Background and objective: NK4, a competitive antagonist for hepatocyte growth factor (HGF) and the Met receptor, is a bifunctional molecule that acts as an HGF antagonist and an angiogenesis inhibitor. The objective of this study was to investigate the anti-tumor effects of NK4 on the cholangiocarcinoma (CCA) cell line HuCC-T1.
Methods: We assessed the effects of NK4 on proliferation, invasion, migration, and cell cycle progression in mock-transfected HuCC-T1 clones, empty-vector-transfected clones of HuCC-T1 (Hu-Em), and NK4-transfected clones of HuCC-T1 (Hu-NK4), with HuCC-T1 cells serving as the control cells. Correlated with these effects on cellular functions, the mRNA levels of cyclin D1 and cyclin A were monitored using reverse transcription (RT)-PCR and quantitative PCR, and the corresponding protein levels were monitored using Western blotting. In addition, Met phosphorylation and the activity of its important downstream signaling targets protein kinase B (Akt) and glycogen synthase kinase (GSK)-3β were evaluated by Western blotting.

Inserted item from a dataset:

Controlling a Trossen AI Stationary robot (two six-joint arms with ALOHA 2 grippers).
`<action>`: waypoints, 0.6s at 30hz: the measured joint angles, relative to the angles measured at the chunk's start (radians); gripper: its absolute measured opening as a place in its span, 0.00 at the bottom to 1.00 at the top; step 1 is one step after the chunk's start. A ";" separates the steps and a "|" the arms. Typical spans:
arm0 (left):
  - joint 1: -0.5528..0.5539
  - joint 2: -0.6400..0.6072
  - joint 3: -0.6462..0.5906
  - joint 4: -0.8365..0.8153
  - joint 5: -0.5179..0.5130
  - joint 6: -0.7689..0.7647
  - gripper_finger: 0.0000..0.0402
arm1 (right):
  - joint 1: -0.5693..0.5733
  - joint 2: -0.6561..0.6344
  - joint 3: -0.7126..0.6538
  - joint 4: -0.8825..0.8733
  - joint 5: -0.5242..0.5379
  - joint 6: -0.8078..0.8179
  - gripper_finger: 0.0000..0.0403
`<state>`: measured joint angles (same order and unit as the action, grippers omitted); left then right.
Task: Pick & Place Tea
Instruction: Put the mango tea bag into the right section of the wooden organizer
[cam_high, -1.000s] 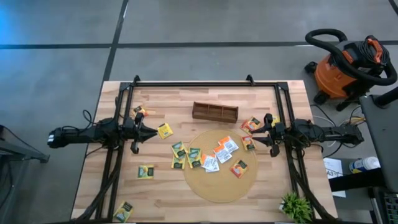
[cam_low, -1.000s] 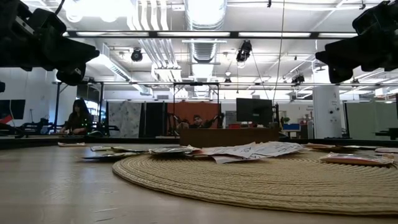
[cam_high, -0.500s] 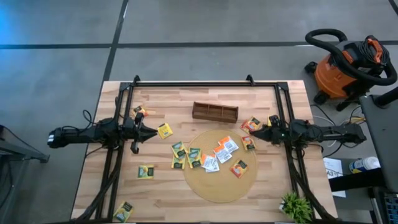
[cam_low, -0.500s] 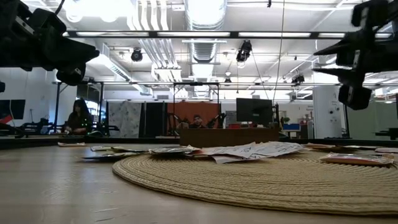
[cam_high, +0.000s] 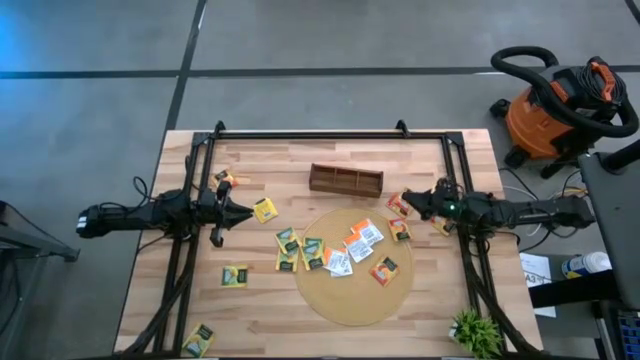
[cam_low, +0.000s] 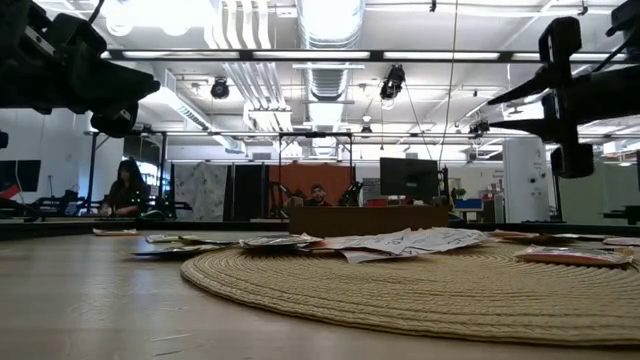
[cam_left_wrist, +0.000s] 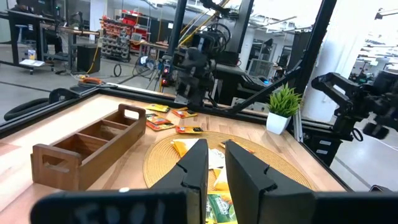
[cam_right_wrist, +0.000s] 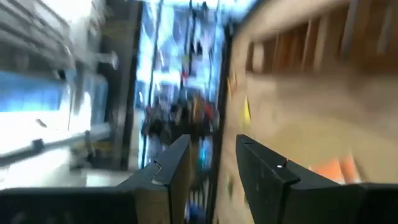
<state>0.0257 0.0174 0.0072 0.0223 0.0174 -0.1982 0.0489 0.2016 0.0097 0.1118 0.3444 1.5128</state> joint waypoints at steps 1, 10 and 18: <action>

Results: Our data indicate that cell proliferation, invasion, and cell cycle progression of the three types of clones were essentially the same, while these processes were stimulated by HGF in HuCC-T1 and Hu-Em cells, but not in Hu-NK4 cells. Moreover, when stimulated with HGF, the increases in mRNA levels of cyclin D1 and cyclin A were accompanied by corresponding increases in protein levels, and the phosphorylation of Met, Akt, and GSK-3β was upregulated in HuCC-T1 and Hu-Em cells, compared to the levels in the Hu-NK4 cells.
Conclusions: These findings suggest that NK4 gene therapy inhibits HGF/Met-induced growth of human CCA cells by arresting cell cycle progression. It also interferes with Met activation and the downstream phosphatidylinositol-3-kinase/Akt/GSK-3β signaling pathway.